WHAT TO WORK ON: Everything in the listing below must be reproduced exactly, apart from its images.

DATA:
[Start of section]

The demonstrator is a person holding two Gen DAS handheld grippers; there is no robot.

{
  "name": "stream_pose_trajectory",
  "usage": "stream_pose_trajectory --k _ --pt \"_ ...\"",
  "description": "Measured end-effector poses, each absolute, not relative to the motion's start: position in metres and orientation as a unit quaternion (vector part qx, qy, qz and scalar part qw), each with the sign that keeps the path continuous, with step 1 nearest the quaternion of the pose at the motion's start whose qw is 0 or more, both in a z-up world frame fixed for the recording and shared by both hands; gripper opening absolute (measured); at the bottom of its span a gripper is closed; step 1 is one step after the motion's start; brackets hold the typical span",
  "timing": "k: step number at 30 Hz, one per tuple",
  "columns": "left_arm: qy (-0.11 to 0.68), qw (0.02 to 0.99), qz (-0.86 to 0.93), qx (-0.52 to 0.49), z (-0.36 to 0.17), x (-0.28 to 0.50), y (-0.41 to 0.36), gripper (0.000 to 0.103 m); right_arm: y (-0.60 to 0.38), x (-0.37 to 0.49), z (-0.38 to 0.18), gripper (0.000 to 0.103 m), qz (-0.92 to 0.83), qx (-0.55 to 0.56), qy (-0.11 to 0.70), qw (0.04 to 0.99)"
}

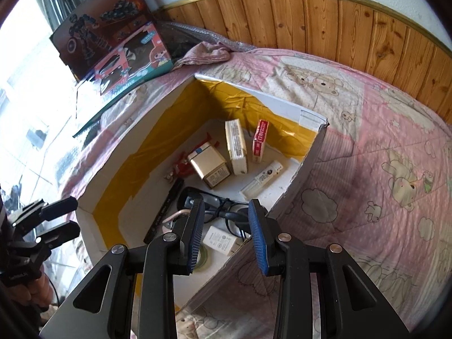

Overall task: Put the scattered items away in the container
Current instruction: 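Withdraw both open tools up from the box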

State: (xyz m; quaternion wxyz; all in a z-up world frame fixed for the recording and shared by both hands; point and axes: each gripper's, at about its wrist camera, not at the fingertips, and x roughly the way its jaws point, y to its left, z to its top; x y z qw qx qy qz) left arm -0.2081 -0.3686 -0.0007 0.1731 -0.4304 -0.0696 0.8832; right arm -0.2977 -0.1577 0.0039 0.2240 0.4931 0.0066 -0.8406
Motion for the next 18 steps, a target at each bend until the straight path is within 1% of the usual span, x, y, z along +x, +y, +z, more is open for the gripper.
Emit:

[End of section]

EXERCISE OUTPUT:
The demonstrator is a person holding two Gen DAS handheld grippers; there is no robot.

{
  "name": "stream_pose_trajectory",
  "usage": "stream_pose_trajectory --k _ --pt \"_ ...\"",
  "description": "Measured end-effector poses, each absolute, not relative to the motion's start: position in metres and orientation as a unit quaternion (vector part qx, qy, qz and scalar part qw), each with the sign that keeps the path continuous, with step 1 nearest the quaternion of the pose at the motion's start whose qw is 0 or more, both in a z-up world frame fixed for the recording and shared by both hands; gripper opening absolute (measured); at the bottom of its span a gripper is closed; step 1 is one step after the motion's start; brackets hold the typical span",
  "timing": "k: step number at 30 Hz, one per tuple",
  "columns": "left_arm: qy (-0.11 to 0.68), qw (0.02 to 0.99), qz (-0.86 to 0.93), qx (-0.52 to 0.49), z (-0.36 to 0.17), x (-0.28 to 0.50), y (-0.41 to 0.36), gripper (0.000 to 0.103 m); right_arm: y (-0.60 to 0.38), x (-0.37 to 0.49), z (-0.38 to 0.18), gripper (0.000 to 0.103 m), qz (-0.92 to 0.83), qx (-0.55 to 0.56), qy (-0.11 to 0.70), qw (0.04 to 0.99)"
}


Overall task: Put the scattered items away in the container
Current instruction: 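Withdraw both open tools up from the box
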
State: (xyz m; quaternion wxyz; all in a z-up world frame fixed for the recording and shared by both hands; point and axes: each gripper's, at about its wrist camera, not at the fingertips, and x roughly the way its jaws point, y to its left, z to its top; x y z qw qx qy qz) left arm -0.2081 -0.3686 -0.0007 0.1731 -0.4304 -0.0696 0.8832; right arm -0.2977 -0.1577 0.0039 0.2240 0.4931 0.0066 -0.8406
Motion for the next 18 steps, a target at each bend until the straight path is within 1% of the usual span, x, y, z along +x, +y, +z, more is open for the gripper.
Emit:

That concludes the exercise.